Exercise description>
The whole listing below is to be returned without alteration.

───── Data below

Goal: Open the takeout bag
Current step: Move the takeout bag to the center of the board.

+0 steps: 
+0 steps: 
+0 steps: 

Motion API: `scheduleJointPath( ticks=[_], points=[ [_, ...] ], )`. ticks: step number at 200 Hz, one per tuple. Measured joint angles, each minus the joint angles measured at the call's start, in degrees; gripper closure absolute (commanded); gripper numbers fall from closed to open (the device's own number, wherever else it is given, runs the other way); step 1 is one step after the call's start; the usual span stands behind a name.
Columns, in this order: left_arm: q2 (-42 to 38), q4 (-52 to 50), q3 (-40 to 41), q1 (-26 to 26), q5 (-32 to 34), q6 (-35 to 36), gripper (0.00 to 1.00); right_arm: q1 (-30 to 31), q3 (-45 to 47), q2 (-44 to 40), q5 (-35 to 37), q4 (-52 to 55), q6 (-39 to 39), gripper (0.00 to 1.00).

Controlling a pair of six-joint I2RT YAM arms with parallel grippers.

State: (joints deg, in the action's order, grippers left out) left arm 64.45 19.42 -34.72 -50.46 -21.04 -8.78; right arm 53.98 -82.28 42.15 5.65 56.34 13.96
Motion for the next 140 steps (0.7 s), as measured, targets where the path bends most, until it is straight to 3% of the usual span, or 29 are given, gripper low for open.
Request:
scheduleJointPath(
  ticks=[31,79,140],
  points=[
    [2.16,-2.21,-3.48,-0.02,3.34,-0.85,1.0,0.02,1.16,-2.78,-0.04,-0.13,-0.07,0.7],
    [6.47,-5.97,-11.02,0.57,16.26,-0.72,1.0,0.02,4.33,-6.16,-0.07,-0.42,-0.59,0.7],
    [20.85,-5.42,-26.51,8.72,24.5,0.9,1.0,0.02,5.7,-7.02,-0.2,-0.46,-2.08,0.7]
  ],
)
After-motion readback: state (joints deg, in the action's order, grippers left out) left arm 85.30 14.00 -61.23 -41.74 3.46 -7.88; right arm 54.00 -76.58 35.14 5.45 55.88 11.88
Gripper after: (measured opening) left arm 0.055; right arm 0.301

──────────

Result of the task>
Goal: Open the takeout bag
Current step: Move the takeout bag to the center of the board.

+0 steps: 
+0 steps: 
+0 steps: 

Motion API: `scheduleJointPath( ticks=[_], points=[ [_, ...] ], )`. ticks: step number at 200 Hz, one per tuple. Measured joint angles, each minus the joint angles measured at the call's start, in degrees; gripper closure absolute (commanded); gripper numbers fall from closed to open (the device's own number, wherever else it is given, runs the other way); step 1 is one step after the call's start; the usual span stands behind a name.
Columns, in this order: left_arm: q2 (-42 to 38), q4 (-52 to 50), q3 (-40 to 41), q1 (-26 to 26), q5 (-32 to 34), q6 (-35 to 36), gripper (0.00 to 1.00); right_arm: q1 (-30 to 31), q3 (-45 to 47), q2 (-44 to 40), q5 (-35 to 37), q4 (-52 to 55), q6 (-39 to 39), gripper (0.00 to 1.00).

Controlling a pair of six-joint I2RT YAM arms with parallel grippers.

State: (joints deg, in the action's order, grippers left out) left arm 64.45 19.42 -34.72 -50.46 -21.04 -8.78; right arm 53.98 -82.28 42.15 5.65 56.34 13.96
Motion for the next 140 steps (0.7 s), as measured, targets where the path bends most, until it is straight to 3% of the usual span, or 29 are given, gripper low for open.
Request:
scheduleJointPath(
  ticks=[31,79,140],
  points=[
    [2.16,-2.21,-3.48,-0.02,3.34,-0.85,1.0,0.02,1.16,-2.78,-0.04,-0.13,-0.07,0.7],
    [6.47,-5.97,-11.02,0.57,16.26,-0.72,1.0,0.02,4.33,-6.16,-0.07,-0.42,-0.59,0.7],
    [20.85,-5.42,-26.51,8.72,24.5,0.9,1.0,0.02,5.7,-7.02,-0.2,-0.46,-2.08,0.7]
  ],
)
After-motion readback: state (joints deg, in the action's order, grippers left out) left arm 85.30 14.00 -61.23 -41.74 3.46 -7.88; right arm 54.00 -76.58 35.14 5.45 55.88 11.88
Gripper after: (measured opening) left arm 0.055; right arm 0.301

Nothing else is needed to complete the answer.